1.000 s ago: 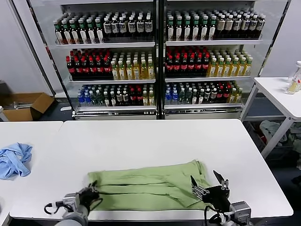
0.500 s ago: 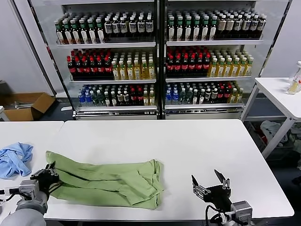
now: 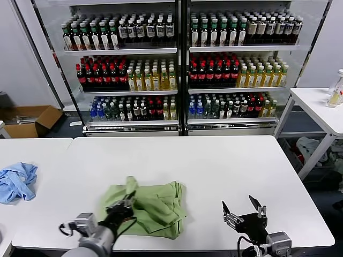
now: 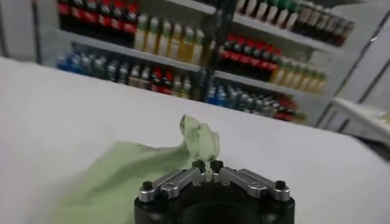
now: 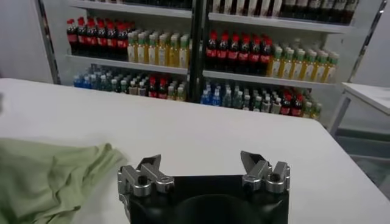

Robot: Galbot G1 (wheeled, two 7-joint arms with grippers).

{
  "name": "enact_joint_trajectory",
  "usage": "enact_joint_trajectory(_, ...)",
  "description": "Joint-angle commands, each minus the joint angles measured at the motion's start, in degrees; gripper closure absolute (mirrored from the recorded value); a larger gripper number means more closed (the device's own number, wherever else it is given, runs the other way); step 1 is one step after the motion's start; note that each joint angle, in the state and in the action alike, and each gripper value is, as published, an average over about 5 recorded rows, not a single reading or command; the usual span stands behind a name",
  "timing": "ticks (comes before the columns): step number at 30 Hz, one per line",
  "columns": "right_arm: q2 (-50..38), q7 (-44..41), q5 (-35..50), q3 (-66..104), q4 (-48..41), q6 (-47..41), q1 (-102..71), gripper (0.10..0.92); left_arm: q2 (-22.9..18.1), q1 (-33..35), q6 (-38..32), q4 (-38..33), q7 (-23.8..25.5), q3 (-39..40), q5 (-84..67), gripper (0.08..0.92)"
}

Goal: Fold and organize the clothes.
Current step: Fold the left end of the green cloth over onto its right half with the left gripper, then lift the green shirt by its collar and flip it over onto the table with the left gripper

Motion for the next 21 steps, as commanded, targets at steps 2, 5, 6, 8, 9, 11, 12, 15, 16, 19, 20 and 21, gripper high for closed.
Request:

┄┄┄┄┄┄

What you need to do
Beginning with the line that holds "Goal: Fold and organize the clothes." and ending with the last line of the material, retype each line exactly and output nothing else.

Your response
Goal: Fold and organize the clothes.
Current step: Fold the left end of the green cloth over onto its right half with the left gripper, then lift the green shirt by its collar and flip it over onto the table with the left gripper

Motion for the next 21 steps, as commanded, targets at steps 2, 5, 6, 8, 9, 11, 12, 15, 16, 19, 20 and 21, gripper high for closed.
Request:

No more work remains in this exercise.